• Problem description:
Everything from the first line of the data below through the line that contains "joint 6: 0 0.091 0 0" should be written out exactly, please, and nothing more; the pictures stay out.

• Input data:
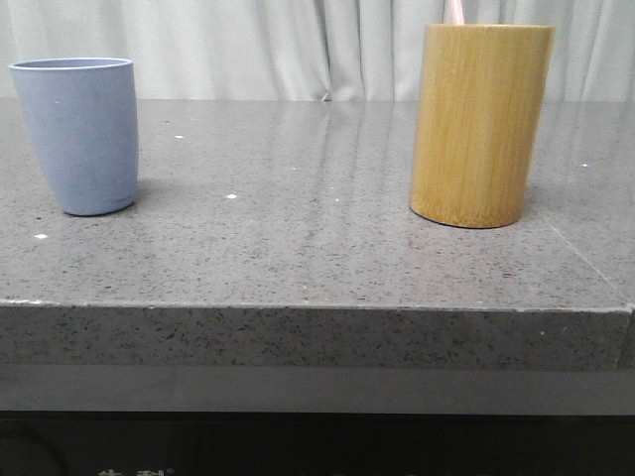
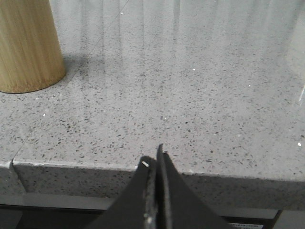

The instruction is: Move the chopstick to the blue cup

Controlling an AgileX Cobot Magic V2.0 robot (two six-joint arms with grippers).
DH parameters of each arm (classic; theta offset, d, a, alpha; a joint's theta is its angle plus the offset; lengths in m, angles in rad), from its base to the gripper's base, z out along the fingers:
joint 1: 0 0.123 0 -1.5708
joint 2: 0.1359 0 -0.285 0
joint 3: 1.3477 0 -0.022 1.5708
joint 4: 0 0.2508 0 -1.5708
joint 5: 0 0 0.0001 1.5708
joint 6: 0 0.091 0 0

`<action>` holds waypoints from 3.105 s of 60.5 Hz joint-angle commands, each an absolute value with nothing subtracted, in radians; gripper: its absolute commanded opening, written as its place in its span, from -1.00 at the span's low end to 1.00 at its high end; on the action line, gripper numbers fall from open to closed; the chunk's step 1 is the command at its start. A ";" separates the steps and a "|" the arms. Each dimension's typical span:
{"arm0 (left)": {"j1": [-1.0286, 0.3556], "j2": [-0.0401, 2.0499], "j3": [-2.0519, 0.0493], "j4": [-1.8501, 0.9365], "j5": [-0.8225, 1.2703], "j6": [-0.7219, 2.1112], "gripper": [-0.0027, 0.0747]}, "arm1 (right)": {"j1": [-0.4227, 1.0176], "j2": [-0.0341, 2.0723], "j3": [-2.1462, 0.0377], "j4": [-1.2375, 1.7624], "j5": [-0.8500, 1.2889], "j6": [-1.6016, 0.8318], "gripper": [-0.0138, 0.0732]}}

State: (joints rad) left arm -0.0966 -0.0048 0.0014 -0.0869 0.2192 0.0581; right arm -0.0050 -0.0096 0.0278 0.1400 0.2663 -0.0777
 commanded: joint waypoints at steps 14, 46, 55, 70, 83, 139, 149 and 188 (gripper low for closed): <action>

• Solution to this exercise:
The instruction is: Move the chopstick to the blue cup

Controlling an AgileX Cobot Magic V2.0 robot (two six-joint arms with grippers).
DH parameters of each arm (classic; theta offset, d, a, alpha; a joint's theta is its angle plus the offset; lengths in m, angles in rad), from its base to the gripper's base, z out along the fingers:
joint 1: 0 0.123 0 -1.5708
joint 2: 0.1359 0 -0.285 0
joint 3: 1.3477 0 -0.022 1.5708
joint 4: 0 0.2508 0 -1.5708
joint 5: 0 0 0.0001 1.5708
joint 6: 0 0.091 0 0

Nothing else is part of this exercise.